Myosin rod was prepared by papain proteolysis of rabbit myosin. The components of rod, light meromyosin (LMM) and subfragment-2 (S-2), were prepared by proteolysis of myosin and rod, respectively, using trypsin treated with tosylphenylalanine chloromethyl ketone. S-2 was of greater MW than obtained previously, so that the combined MW of LMM and S-2 were equal to that of rod, and S-2 contained virtually all of the region of the rod susceptible to trypsin. Electro-optical measurements were made on the 3 fragments in 2 mM sodium pyrophosphate, pH 9.3 at 3.degree., over a large range of protein concentrations. Analysis of the relaxatin of birefringence, at low protein concentration where there was no aggregation, showed that LMM (relaxation time 13.1 .mu.s) behaved as a rigid cylinder.

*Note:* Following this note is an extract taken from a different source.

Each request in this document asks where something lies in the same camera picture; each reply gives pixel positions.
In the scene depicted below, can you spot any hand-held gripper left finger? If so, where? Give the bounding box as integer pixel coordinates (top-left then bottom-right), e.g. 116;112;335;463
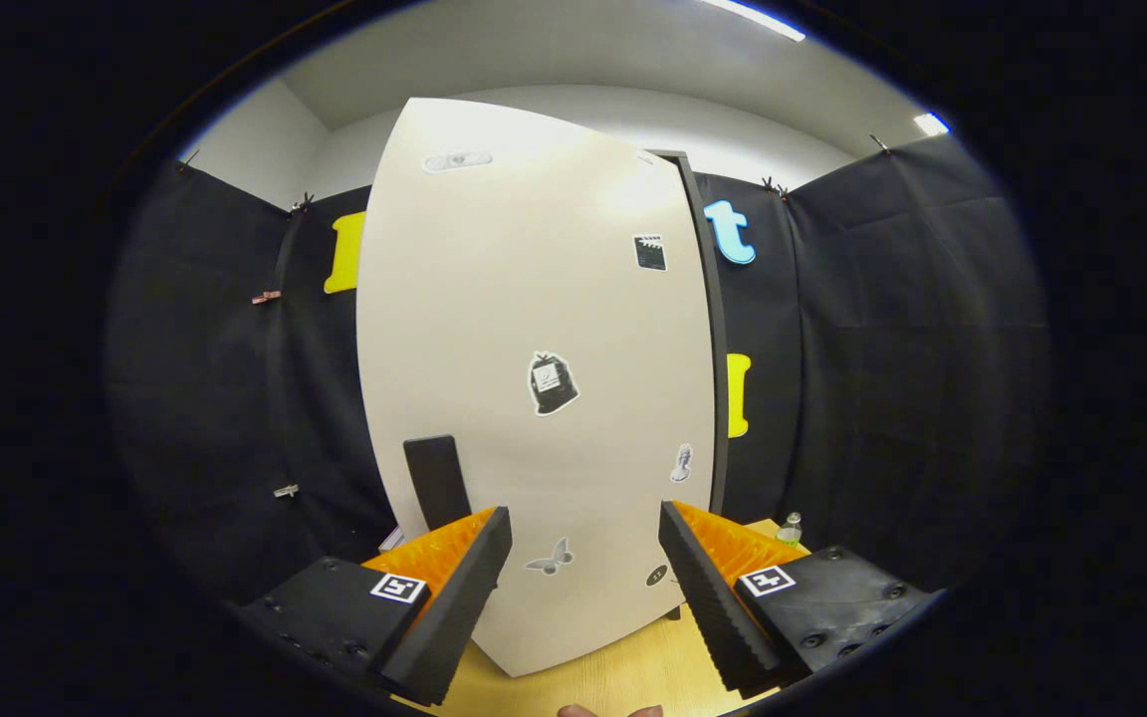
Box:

Rod (relaxation time 41.2 .mu.s) and S-2 (relaxation time 6.0 .mu.s) had relaxation rates that were too fast for rigid molecules of their dimensions and therefore were not straight rods. Myosin rod was flexible in the S-2 portion, presumably in the region susceptible to proteolysis. The implications of rod flexibility for the mechanism of muscle contraction were discussed.